Can you transcribe the data exactly? Leave the pictures out.

----

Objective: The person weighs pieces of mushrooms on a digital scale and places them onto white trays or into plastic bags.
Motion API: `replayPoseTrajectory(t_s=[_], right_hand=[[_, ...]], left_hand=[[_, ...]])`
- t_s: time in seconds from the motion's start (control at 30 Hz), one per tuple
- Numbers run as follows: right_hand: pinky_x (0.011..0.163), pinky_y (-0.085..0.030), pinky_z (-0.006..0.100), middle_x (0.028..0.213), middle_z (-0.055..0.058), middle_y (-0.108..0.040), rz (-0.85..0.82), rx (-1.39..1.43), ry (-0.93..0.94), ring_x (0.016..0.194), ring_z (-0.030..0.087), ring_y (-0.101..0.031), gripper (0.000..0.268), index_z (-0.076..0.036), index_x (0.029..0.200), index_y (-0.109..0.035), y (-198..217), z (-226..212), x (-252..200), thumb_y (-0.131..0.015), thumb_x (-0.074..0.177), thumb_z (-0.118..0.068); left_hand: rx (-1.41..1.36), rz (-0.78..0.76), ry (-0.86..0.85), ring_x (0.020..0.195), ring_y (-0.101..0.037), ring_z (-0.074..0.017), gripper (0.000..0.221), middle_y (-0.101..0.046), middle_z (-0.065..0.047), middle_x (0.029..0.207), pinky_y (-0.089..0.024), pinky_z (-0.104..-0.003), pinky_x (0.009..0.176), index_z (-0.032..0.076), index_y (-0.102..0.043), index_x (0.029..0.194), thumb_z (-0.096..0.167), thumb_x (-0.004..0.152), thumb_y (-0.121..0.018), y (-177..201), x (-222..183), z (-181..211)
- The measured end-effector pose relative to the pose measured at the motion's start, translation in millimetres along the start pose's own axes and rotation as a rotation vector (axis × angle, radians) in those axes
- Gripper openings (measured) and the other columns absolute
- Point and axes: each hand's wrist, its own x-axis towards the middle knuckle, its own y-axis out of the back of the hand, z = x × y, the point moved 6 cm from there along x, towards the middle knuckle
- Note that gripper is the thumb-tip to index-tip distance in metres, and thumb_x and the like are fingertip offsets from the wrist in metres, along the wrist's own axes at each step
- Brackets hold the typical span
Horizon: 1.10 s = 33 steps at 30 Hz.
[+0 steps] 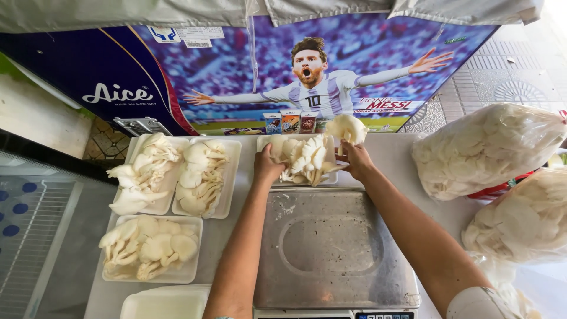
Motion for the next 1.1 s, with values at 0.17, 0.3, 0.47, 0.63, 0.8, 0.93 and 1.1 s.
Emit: replayPoseTrajectory(t_s=[0.17, 0.3, 0.47, 0.63, 0.8, 0.93, 1.1], right_hand=[[0.069, -0.064, 0.050, 0.111, 0.015, -0.074, 0.009, 0.002, -0.002, 0.092, 0.029, -0.074, 0.046, -0.004, 0.126, -0.053, -5.0, -4.2, -5.8, -0.064, 0.099, -0.040], [0.070, -0.064, 0.050, 0.110, 0.015, -0.074, 0.010, -0.032, 0.028, 0.093, 0.029, -0.073, 0.045, -0.003, 0.123, -0.056, -1.1, 5.7, 8.8, -0.066, 0.099, -0.039], [0.088, -0.057, 0.057, 0.115, 0.012, -0.066, 0.084, -0.129, 0.174, 0.106, 0.028, -0.064, 0.052, -0.002, 0.128, -0.058, 38.0, -11.6, 26.4, -0.069, 0.100, -0.045], [0.061, -0.062, 0.034, 0.093, 0.012, -0.071, -0.008, 0.099, 0.340, 0.074, 0.021, -0.072, 0.038, 0.000, 0.122, -0.055, 50.0, -100.1, -100.8, -0.071, 0.101, -0.026], [0.060, -0.044, 0.020, 0.094, 0.010, -0.064, -0.234, 0.254, 0.233, 0.072, 0.014, -0.055, 0.037, 0.000, 0.126, -0.059, 83.9, -65.3, -233.8, -0.061, 0.102, -0.028], [0.041, -0.035, 0.012, 0.091, 0.005, -0.064, -0.239, 0.305, 0.056, 0.056, 0.004, -0.052, 0.040, -0.007, 0.130, -0.061, 119.4, 19.1, -272.6, -0.057, 0.104, -0.037], [0.039, -0.027, 0.012, 0.091, 0.004, -0.065, -0.228, 0.317, 0.009, 0.052, 0.001, -0.042, 0.037, -0.006, 0.125, -0.063, 127.2, 60.8, -300.7, -0.061, 0.102, -0.035]], left_hand=[[-0.066, -0.029, 0.080, 0.110, -0.071, -0.0378, 0.092, -0.069, -0.027, 0.118, -0.061, -0.043, 0.090, 0.003, -0.054, 0.146, 0.029, 0.066, -0.091, -24.6, 38.1, -48.3], [-0.014, -0.035, 0.134, 0.116, -0.067, -0.0429, 0.086, -0.062, -0.033, 0.127, -0.061, -0.046, 0.091, 0.006, -0.053, 0.147, 0.038, 0.073, -0.084, -17.2, 31.1, -44.0], [0.103, 0.007, 0.145, 0.124, -0.061, -0.0494, 0.080, -0.046, -0.033, 0.140, -0.051, -0.054, 0.107, 0.014, -0.049, 0.148, 0.049, 0.081, -0.076, 45.9, -35.7, 17.0], [-0.407, 0.568, -0.390, 0.097, -0.069, -0.0287, 0.032, -0.070, -0.023, 0.102, -0.054, -0.041, 0.089, 0.002, -0.071, 0.119, 0.013, 0.090, -0.077, 184.0, -169.5, 50.7], [-0.197, 0.818, -0.250, 0.079, -0.064, -0.0139, 0.016, -0.071, -0.009, 0.085, -0.052, -0.027, 0.077, 0.001, -0.073, 0.098, 0.013, 0.099, -0.082, 265.6, -369.8, -27.2], [0.070, 0.973, 0.147, 0.081, -0.062, -0.0229, 0.035, -0.066, -0.015, 0.087, -0.049, -0.034, 0.078, -0.003, -0.067, 0.105, 0.027, 0.111, -0.085, 298.7, -463.7, -187.6], [0.308, 0.787, 0.278, 0.105, -0.065, -0.0393, 0.068, -0.070, -0.027, 0.115, -0.051, -0.048, 0.089, -0.006, -0.070, 0.129, 0.042, 0.084, -0.086, 295.1, -490.9, -298.1]])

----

#### [Solution below]
Objective: The person weighs pieces of mushrooms on a digital scale and places them onto white trays or into plastic bags.
Motion API: `replayPoseTrajectory(t_s=[_], right_hand=[[_, ...]], left_hand=[[_, ...]])`
- t_s: time in seconds from the motion's start (control at 30 Hz), one per tuple
- Numbers run as follows: right_hand: pinky_x (0.011..0.163), pinky_y (-0.085..0.030), pinky_z (-0.006..0.100), middle_x (0.028..0.213), middle_z (-0.055..0.058), middle_y (-0.108..0.040), rz (-0.85..0.82), rx (-1.39..1.43), ry (-0.93..0.94), ring_x (0.016..0.194), ring_z (-0.030..0.087), ring_y (-0.101..0.031), gripper (0.000..0.268), index_z (-0.076..0.036), index_x (0.029..0.200), index_y (-0.109..0.035), y (-198..217), z (-226..212), x (-252..200), thumb_y (-0.131..0.015), thumb_x (-0.074..0.177), thumb_z (-0.118..0.068); left_hand: rx (-1.41..1.36), rz (-0.78..0.76), ry (-0.86..0.85), ring_x (0.020..0.195), ring_y (-0.101..0.037), ring_z (-0.074..0.017), gripper (0.000..0.221), middle_y (-0.101..0.046), middle_z (-0.065..0.047), middle_x (0.029..0.207), pinky_y (-0.089..0.024), pinky_z (-0.104..-0.003), pinky_x (0.009..0.176), index_z (-0.032..0.076), index_y (-0.102..0.043), index_x (0.029..0.194), thumb_z (-0.096..0.167), thumb_x (-0.004..0.152), thumb_y (-0.121..0.018), y (-177..201), x (-222..183), z (-181..211)
- The measured end-effector pose relative to the pose measured at the motion's start, translation in millimetres along the start pose's own axes and rotation as a rotation vector (axis × angle, radians) in those axes
- Gripper openings (measured) and the other columns absolute
- Point and axes: each hand's wrist, its own x-axis towards the middle knuckle, its own y-axis out of the back of the hand, z = x × y, the point moved 6 cm from there along x, towards the middle knuckle
- Note that gripper is the thumb-tip to index-tip distance in metres, and thumb_x and the like are fingertip offsets from the wrist in metres, along the wrist's own axes at each step
- Brackets hold the typical span
Horizon: 1.10 s = 33 steps at 30 Hz.
[+0 steps] 
Motion for the next 1.1 s, with values at 0.17, 0.3, 0.47, 0.63, 0.8, 0.93 and 1.1 s.
Emit: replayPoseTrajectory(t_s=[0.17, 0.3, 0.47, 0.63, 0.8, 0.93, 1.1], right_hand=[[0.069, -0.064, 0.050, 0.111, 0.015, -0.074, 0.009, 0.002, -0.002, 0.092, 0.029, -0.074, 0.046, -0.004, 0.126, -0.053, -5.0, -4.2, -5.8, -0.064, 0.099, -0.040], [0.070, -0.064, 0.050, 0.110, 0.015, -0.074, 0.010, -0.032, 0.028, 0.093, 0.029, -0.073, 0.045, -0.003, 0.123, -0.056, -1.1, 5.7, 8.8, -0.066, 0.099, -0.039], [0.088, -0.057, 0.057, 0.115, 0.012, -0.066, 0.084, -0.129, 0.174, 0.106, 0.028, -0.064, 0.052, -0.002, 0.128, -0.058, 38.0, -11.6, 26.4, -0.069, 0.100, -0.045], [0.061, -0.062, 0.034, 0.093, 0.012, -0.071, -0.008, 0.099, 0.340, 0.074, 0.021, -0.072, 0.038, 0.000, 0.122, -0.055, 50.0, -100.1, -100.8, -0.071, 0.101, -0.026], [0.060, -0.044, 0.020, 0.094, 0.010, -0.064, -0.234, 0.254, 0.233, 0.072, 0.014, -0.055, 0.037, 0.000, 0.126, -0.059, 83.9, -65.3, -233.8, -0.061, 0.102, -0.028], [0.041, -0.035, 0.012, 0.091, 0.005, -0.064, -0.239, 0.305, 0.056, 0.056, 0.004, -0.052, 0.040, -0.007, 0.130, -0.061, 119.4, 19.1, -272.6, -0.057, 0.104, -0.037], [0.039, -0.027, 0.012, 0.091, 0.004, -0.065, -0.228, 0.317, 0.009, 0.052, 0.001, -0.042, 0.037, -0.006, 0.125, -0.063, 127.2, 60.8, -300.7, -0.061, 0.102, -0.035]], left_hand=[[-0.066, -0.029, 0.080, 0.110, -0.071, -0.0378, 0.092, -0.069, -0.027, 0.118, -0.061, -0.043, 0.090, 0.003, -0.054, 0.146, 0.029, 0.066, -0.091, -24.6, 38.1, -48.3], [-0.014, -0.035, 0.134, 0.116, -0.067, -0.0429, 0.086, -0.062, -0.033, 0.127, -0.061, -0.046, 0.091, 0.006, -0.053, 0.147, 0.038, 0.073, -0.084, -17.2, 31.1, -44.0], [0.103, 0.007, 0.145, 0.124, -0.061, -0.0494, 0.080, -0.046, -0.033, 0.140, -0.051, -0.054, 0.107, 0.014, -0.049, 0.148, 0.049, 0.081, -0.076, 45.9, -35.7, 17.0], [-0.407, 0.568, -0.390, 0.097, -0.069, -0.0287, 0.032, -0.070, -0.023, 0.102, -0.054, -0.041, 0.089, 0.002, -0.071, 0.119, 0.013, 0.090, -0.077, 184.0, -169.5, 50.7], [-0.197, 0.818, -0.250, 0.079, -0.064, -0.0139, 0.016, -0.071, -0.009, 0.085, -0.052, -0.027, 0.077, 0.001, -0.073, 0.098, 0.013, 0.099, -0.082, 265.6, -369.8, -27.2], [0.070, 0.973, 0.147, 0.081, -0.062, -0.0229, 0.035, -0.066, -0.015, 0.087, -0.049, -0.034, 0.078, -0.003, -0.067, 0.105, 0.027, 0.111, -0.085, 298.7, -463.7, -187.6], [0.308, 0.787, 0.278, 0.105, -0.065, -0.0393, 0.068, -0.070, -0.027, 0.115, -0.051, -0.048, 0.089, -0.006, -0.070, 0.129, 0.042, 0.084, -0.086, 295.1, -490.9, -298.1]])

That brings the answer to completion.